▶ [THE PROBLEM] From the records below, set down exactly the lines starting with the line that contains "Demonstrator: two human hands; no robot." and going on through the line that contains "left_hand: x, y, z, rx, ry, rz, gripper". Nothing else is wanted.

▶ [Data entries]
○ ○ ○

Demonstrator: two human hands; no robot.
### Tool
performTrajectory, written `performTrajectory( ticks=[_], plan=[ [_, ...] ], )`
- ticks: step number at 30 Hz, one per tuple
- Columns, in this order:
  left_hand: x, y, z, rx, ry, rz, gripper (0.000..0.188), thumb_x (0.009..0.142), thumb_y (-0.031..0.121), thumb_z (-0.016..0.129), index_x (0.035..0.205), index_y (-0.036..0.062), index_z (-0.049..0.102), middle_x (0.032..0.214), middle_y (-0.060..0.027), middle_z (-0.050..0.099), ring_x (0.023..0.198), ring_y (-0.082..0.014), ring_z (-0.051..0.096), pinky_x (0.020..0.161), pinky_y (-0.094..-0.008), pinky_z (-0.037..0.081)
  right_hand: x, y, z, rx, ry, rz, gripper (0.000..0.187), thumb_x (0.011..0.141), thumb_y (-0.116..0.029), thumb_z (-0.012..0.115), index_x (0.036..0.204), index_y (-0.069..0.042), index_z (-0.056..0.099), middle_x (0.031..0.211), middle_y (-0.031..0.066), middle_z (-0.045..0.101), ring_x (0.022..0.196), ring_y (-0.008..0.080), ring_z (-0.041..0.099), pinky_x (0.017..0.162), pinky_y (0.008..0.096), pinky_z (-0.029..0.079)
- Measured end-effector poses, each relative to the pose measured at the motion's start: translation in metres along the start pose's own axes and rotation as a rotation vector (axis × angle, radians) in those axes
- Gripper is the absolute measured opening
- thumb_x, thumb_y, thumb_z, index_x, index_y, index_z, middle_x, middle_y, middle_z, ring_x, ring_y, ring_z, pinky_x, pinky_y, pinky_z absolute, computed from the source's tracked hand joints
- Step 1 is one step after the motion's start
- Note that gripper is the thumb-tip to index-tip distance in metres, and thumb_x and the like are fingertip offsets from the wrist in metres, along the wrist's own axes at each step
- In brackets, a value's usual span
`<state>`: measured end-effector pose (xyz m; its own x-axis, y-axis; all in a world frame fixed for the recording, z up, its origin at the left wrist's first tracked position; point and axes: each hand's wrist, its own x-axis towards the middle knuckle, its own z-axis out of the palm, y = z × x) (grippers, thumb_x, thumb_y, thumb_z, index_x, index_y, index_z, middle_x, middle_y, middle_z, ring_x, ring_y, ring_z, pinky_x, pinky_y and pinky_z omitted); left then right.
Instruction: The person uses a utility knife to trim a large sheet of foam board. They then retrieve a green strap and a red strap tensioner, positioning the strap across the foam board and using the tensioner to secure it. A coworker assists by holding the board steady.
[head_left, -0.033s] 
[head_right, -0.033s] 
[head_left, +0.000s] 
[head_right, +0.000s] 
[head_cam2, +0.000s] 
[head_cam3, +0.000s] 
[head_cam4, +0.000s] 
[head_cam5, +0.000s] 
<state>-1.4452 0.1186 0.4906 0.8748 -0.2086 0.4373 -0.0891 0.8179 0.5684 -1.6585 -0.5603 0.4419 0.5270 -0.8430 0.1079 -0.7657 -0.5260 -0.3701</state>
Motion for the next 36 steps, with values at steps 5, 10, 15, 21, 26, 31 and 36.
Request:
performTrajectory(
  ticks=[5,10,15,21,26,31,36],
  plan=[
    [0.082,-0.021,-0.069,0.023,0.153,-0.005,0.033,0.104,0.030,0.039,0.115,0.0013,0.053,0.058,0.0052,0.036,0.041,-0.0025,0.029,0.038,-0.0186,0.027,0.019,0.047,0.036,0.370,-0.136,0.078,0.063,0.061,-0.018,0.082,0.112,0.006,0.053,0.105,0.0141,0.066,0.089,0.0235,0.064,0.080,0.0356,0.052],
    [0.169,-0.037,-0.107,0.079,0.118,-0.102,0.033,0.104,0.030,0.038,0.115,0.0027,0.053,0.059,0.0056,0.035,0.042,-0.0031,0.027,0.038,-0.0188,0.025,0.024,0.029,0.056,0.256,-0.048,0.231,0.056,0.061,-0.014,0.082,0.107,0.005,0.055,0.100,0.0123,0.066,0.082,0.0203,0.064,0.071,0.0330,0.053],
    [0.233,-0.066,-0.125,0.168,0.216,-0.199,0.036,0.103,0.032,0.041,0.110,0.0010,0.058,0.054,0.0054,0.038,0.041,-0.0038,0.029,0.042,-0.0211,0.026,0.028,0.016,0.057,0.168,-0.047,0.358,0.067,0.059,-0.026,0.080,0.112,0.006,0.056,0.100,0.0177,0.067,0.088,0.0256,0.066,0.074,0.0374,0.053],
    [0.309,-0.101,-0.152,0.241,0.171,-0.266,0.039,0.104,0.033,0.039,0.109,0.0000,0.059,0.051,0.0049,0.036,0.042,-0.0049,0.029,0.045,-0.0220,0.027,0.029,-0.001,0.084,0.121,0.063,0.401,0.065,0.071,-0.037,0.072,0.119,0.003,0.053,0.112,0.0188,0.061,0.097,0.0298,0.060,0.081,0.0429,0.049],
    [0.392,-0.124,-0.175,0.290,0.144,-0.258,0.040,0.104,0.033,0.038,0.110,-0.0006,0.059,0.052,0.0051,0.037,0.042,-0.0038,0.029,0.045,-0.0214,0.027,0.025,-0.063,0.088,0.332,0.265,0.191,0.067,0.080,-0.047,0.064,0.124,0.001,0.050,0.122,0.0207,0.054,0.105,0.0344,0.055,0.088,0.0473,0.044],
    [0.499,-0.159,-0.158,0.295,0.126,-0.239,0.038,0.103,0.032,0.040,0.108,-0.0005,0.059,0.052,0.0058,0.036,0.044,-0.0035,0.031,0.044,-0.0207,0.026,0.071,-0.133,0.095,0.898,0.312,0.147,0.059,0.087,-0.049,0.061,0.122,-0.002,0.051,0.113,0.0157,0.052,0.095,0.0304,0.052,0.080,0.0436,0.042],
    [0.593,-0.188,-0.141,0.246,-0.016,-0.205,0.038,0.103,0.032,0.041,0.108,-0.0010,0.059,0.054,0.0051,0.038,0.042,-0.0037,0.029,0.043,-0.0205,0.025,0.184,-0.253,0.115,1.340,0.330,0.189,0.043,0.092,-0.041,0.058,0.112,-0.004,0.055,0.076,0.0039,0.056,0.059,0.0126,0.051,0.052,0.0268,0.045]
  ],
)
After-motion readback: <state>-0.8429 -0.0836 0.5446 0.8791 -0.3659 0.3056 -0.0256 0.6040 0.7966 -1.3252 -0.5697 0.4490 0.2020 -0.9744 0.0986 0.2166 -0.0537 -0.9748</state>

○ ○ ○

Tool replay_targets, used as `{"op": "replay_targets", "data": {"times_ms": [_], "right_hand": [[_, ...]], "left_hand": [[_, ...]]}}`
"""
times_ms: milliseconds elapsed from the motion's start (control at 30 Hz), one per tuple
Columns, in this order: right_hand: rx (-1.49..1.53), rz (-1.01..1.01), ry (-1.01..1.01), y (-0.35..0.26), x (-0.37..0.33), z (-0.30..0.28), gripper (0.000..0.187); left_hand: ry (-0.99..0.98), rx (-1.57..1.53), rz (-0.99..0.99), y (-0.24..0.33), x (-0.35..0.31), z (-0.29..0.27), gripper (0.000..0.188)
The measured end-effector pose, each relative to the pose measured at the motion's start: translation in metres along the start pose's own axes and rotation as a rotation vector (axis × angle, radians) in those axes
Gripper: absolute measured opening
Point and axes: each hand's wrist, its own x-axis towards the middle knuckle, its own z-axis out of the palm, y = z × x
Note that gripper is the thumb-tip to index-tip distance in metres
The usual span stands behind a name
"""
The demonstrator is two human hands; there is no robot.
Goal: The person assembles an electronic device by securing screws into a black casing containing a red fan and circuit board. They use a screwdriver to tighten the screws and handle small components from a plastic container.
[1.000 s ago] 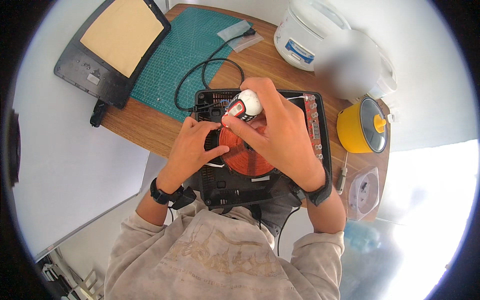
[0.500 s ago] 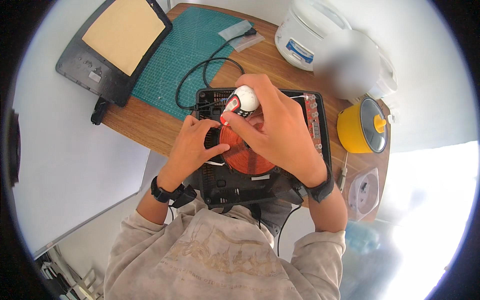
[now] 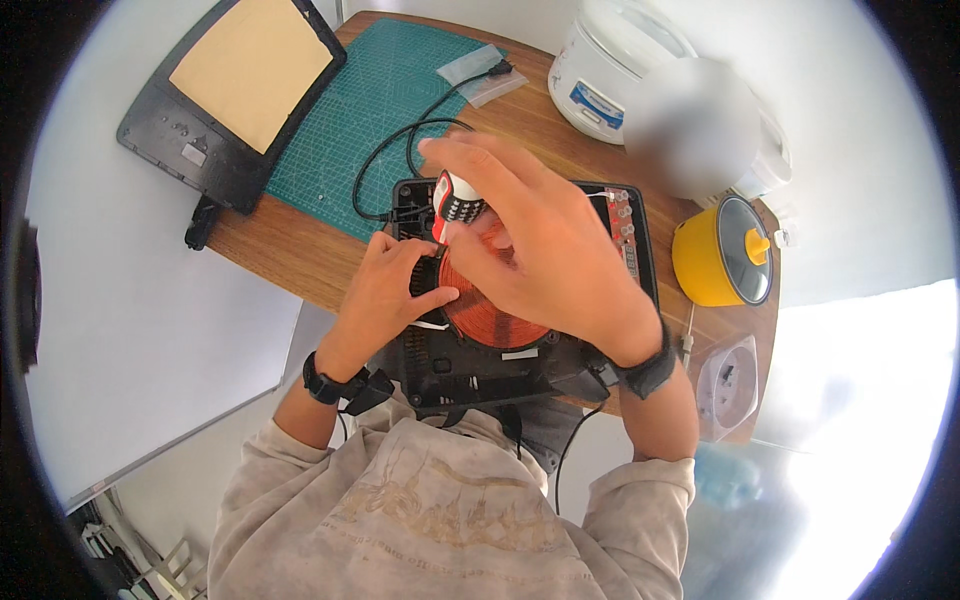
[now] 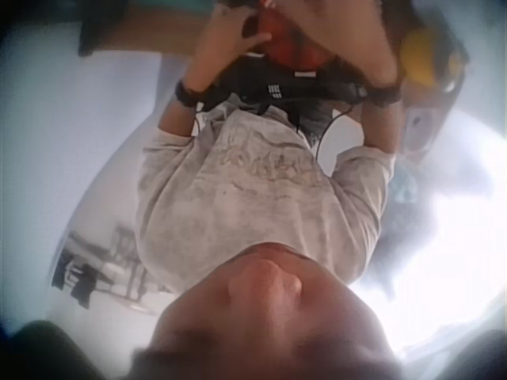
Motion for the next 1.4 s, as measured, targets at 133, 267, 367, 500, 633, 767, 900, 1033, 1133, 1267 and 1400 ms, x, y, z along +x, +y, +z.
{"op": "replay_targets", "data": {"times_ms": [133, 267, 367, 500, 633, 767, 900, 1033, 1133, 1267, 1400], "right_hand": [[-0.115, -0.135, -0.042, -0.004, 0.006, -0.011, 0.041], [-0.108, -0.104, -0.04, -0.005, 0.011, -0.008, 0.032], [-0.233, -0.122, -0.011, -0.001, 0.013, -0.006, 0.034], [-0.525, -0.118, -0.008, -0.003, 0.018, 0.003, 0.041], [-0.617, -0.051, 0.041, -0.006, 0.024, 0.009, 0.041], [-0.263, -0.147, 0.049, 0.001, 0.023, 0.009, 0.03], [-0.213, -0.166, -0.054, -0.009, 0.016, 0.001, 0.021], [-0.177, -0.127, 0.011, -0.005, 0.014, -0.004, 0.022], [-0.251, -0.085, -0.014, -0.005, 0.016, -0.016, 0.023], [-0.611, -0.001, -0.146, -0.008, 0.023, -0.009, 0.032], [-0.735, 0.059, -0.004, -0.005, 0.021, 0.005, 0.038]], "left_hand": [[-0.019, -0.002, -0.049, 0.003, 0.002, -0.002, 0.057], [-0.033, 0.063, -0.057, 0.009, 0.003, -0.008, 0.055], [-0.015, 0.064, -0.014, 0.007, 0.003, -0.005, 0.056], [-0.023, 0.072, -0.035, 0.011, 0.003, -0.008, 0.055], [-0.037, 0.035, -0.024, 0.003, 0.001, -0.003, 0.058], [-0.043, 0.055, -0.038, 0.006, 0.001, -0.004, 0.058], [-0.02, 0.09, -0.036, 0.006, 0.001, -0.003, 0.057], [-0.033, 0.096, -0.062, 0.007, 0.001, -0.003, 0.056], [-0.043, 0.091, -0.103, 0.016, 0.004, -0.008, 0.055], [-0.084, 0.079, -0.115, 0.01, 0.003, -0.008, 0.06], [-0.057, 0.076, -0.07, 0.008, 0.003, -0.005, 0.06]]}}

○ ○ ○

▶ [TASK ANSWER]
Demonstrator: two human hands; no robot.
### Tool
performTrajectory, written `performTrajectory( ticks=[_], plan=[ [_, ...] ], )`
- ticks: step number at 30 Hz, one per tuple
- Columns, in this order:
  left_hand: x, y, z, rx, ry, rz, gripper (0.000..0.188), thumb_x (0.009..0.142), thumb_y (-0.031..0.121), thumb_z (-0.016..0.129), index_x (0.035..0.205), index_y (-0.036..0.062), index_z (-0.049..0.102), middle_x (0.032..0.214), middle_y (-0.060..0.027), middle_z (-0.050..0.099), ring_x (0.023..0.198), ring_y (-0.082..0.014), ring_z (-0.051..0.096), pinky_x (0.020..0.161), pinky_y (-0.094..-0.008), pinky_z (-0.037..0.081)

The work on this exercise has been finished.